Disclaimer: I do not own Life With Derek or TobyMac's Irene
Last night I had a dream you was the homecoming queen
Today you're 18, happy birthday Irene
School you had to drop out to raise your little child
Doesn't seem to be anyone around
You got to reach up to touch rock bottom
The powers that be keep you downtrodden
I woke up to the screams of my little boy. From his crib in the other room he was throwing a royal tantrum, completely bored by his bed at this point. I raised my head from the pillow and gazed blearily at the clock. The red numbers mocked me as they read 5:45. I groaned and pushed my body off the bed, trying to feel around the darkened room for my robe. I wish I could just go back to the wonderful dream I had been having. The dream that I always seemed to have on days like this. The one where all my dreams were still out there, within reach. It's the dream where I actually got to attend my senior homecoming, and I was crowned queen. It's the cruelest of all my dreams, because I wake up and remember everything that was stolen from me in one moment of incestuous obsession. I love Tristan, but I hate the way I came to have him. I prayed every day for a month that it had all been a dream, and that I had only imagined that night, But Tristan is the proof that it happened.
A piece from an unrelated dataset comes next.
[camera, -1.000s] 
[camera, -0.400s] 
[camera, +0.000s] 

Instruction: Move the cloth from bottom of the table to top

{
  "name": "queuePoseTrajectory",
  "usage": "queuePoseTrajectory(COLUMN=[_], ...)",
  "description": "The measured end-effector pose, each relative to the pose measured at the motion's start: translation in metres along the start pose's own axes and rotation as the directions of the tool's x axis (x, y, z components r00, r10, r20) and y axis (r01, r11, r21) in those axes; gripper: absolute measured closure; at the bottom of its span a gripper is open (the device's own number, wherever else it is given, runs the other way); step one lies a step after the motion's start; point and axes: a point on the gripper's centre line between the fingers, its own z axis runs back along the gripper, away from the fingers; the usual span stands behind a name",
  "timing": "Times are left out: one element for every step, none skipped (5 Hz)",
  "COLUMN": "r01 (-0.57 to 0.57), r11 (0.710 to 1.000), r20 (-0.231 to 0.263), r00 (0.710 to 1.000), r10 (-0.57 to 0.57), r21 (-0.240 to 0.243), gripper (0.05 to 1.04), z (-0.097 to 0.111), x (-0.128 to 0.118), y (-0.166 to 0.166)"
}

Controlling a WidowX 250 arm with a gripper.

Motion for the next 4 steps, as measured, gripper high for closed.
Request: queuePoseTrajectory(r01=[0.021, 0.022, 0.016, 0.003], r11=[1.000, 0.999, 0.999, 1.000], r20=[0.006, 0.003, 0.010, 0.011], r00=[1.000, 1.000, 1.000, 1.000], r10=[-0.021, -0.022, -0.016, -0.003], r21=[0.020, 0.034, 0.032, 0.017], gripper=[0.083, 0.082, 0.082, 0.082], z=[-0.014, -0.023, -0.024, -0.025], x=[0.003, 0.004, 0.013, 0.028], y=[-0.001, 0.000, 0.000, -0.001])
As I walked slowly towards Tristan's crib in the living room of our little one-bedroom apartment, I remember the most malicious and painful fact about today. It's only my eighteenth birthday. Tears start to roll down my cheeks as I reach Tristan's crib and pick him up, cradling his five-month-old body to mine. He looks like his father – so much so that sometimes it is painful to look at him. But then he will smile at me and I will remember why I love him – even though I hate his father.
After calming him down and feeding him, I brought Tristan into my bedroom to play in his playpen – where I could see him from the shower. I take a quick shower, knowing that I wouldn't feel safe until I could see Tristan and make sure he was still there-still alive. As I am showering, my thoughts drift to my family, and the tears start again as I wish things could have been different-that I could have woken up today in the McDonald-Venturi household knowing I was loved rather than in this depressing, white-washed apartment where no one knew who I was. Wishing for the impossible was something I had gotten very good at in the past year. I wished that I could see my mom and sister again. I wished I could talk to Marti, or bug Edwin, or even annoy George. I wished that I could be a part of that big, bustling home and family again. I wished that I could see Derek and fight with him again. But most of all, every day, I wished that my father hadn't raped me when I was sixteen.
Daughter of Zion, I heard your prayer
Just cast your cares and please beware of snakes
They come in all shapes and sizes
Tempt you, put scales on your eyelids
I remember that day like it was yesterday. He had picked Lizzie and me up for a "Day with Dad", but Lizzie had a soccer game, so he ended up just dropping her off at the field and taking me to his new apartment. Ironically, it looked just like mine now…the walls did, I mean. All white and blank. I have spent so many hours staring at white walls and wondering why it happened. Wondering why he did it. God knows, he seemed sorry enough afterwards. All I remember is laying on the floor with my panties around my ankles and his finger marks on my neck. The rest is a blur. He made me promise not to tell anyone, that it would never happen again. And then, finally, he told me he loved me. I managed to stop from getting sick until I was back at my mom's house, but then I spent an hour in the bathroom, puking and crying. I hate him. But sometimes I wonder if it was really my fault, like he said it was. Did I really let him think that?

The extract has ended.